67. You may rove wherever you please, either to the east or west, and you will find your consciousness to continue <the> same, and never changing with the change of your place. (So doth one’s consciousness accompany him even after his death).

68. We have seen the man of steady consciousness, attain to the object or state of his wish, by his firm perseverance; while on the contrary the unsteady minded are sure to lose them both: (i.e. his wished for object together with the consciousness of himself).

69. The man of steady consciousness, is possessed of both states whether he goes to the north or south; but the one that is unsteady in himself and to his purpose also, is deprived of both (himself and his object). (Consciousness is joint knowledge of ourselves, in connections with others, so that the mind knows both what it is, as well as what it wills).

70. The man of firm intent that thinks of his being both in heaven and earth, has them both by fixing his mind in one, while his body is placed in the other; as the man thinking of going both to the east and west, may do both by walking one way and thinking of the other. But the man of unsteady purpose is neither for this world or that, nor walks one way or the other (but stands in the middle).
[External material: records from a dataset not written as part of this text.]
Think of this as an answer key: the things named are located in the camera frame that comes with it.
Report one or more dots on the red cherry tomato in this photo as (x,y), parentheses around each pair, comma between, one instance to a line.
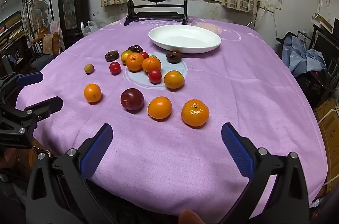
(115,68)
(155,76)
(145,55)

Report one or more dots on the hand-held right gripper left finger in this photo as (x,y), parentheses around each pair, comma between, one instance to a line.
(96,150)

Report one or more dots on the person's right hand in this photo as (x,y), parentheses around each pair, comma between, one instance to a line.
(189,217)

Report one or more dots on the blue clothes pile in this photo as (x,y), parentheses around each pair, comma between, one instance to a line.
(299,54)

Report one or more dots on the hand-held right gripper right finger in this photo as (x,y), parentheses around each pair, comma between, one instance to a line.
(237,151)

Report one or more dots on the white plastic bag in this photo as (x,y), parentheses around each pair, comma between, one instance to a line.
(88,28)

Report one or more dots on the large mandarin orange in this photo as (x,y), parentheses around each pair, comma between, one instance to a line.
(195,112)

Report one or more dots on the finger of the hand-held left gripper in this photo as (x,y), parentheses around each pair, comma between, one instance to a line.
(29,78)
(47,105)

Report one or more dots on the standing fan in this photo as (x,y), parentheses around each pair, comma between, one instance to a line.
(42,11)

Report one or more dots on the bookshelf with books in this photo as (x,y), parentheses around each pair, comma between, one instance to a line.
(12,28)

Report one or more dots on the cushioned wooden chair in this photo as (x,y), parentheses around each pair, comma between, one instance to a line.
(51,42)

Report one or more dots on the small green citrus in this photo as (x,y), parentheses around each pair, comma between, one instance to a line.
(153,57)

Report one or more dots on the dark red plum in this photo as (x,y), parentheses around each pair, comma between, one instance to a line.
(132,99)

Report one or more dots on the yellow round citrus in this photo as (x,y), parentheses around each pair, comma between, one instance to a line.
(124,56)

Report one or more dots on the wall power outlet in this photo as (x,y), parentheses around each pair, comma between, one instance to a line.
(266,6)

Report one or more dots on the purple tablecloth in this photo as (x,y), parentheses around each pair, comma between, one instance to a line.
(238,86)

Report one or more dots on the small tan longan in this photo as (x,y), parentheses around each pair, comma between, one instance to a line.
(89,68)

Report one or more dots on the white oval plate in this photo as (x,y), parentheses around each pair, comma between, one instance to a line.
(185,38)

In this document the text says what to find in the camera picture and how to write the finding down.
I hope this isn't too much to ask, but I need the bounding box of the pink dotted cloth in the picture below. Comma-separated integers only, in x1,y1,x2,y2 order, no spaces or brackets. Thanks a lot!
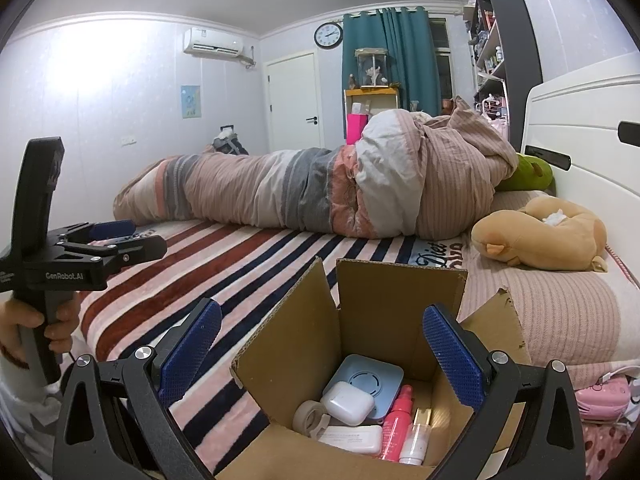
580,417,638,480

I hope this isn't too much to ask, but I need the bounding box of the white door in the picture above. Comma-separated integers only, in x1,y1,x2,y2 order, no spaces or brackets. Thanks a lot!
265,52,323,153

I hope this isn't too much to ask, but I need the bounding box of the small white spray bottle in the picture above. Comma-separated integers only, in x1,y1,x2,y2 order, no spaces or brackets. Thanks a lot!
398,422,432,466

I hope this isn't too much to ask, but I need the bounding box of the blue square plastic case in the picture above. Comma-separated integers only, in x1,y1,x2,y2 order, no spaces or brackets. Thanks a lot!
322,354,405,423

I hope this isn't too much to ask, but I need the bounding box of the round wall clock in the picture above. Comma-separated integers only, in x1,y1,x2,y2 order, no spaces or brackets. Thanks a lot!
314,22,344,50

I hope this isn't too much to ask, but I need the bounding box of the white air conditioner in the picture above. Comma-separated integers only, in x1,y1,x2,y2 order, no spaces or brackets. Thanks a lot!
182,27,257,67

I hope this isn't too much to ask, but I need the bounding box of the pink device with cable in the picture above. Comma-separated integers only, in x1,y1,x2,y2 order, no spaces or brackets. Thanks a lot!
574,377,631,422

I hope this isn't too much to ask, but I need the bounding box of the green plush toy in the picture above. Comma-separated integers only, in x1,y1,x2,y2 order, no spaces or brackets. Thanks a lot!
495,154,555,193

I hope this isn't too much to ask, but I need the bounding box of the brown cardboard box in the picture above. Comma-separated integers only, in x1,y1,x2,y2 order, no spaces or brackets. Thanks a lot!
230,256,532,480

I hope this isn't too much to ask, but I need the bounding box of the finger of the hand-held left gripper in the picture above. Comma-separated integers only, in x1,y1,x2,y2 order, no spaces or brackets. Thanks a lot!
47,220,135,245
55,235,168,273

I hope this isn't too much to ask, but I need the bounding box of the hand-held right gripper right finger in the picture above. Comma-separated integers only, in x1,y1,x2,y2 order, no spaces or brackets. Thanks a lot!
421,304,586,480

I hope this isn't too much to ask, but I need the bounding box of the black and white shelf unit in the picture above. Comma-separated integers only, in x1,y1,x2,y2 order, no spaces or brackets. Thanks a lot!
462,0,543,128

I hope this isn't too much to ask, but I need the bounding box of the orange plush toy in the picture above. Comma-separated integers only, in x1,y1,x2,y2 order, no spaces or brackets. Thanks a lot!
471,196,610,273

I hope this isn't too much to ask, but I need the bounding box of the white bed headboard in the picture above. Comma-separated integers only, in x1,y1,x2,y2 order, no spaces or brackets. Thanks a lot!
521,75,640,281

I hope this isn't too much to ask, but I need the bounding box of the person's left forearm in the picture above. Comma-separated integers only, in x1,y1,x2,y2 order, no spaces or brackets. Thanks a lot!
0,342,68,461

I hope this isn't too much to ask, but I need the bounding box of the pink ribbed bed sheet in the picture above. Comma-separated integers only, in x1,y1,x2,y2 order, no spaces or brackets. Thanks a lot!
457,187,640,391

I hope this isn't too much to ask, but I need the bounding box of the person's left hand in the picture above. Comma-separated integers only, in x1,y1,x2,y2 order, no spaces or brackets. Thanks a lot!
0,300,81,363

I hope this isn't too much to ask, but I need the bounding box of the glass display case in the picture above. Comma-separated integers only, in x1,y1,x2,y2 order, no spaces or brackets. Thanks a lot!
355,48,391,90

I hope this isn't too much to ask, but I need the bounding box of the white rectangular charger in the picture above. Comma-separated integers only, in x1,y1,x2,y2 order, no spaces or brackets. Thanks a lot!
317,425,383,457

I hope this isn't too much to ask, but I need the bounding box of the yellow cabinet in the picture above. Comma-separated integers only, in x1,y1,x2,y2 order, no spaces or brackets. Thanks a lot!
344,87,401,141

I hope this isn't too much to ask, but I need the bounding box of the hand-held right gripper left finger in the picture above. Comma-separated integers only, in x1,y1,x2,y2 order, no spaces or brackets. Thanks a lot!
52,297,223,480

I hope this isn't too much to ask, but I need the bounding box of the pink plastic bottle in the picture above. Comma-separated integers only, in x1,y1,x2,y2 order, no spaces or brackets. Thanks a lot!
380,385,415,462

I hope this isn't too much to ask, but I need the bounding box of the black bag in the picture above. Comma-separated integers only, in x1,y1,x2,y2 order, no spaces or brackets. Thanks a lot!
212,127,250,156

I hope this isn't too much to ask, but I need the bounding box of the pink and grey rolled quilt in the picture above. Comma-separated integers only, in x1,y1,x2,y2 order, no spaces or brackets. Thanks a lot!
112,96,519,241

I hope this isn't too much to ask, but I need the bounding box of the small grey tape roll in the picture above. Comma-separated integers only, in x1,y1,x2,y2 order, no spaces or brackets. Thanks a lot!
292,401,332,436

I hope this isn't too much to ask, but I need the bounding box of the teal curtain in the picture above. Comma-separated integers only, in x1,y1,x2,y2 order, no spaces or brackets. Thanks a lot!
341,6,442,118

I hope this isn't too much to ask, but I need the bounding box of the white earbuds case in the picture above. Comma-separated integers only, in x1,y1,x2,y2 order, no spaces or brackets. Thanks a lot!
320,381,377,428

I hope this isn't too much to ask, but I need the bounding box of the blue wall poster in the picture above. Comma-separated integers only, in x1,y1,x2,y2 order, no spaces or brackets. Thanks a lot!
181,85,202,119

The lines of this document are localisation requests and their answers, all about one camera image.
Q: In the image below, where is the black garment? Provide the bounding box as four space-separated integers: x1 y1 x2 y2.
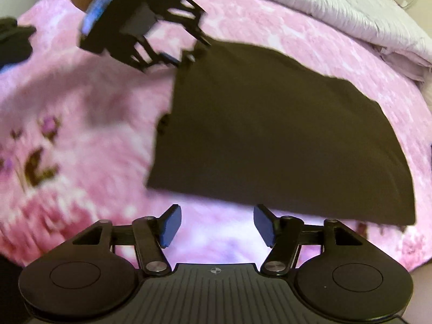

71. By steadfast belief in the One, we find the intellect alone pervading the whole vacuity of space; but this one appears as many and many thousands to the understanding of ignorant sceptics.

72. Be the body destructible because of its materiality, or indestructible by reason of it being the reflexions of the divine intellect; yet it is after all but a mere appearance in the dream of the living soul, whether in this or in the future world. (The indestructible intellect, cannot be the destructible body, because the destruction of this would involve the other to destruction also).

73. That the souls of men do not die with their bodies, is evident from the instances of the ghosts and spirits of the barbarians, that are invoked by wizards, and made to relate the incidents of their past lives.

74. Men in the country of barbarians that have long been dead and burnt down to ashes, are known to reappear before people, and delivering their errands, to have disappeared with their living souls.

75. If it is impossible for departed souls to reappear like the living as the Chárvákas say; then let me ask them, why do they not reckon their absent friends as dead also, and unable to return. (This argument maintains the doctrine of spirituality, of the capability of the reappearance of departed spirits from the analogy of the return of absent people to their homes; as Butler proves the rising of the dead at the Resurrection, upon the analogy of our waking from sleep).

76. If the property of action be true of the living, why should it not be equally true of the dead also; upon the analogy of our conception of the idea of the action of the one as well as of the other.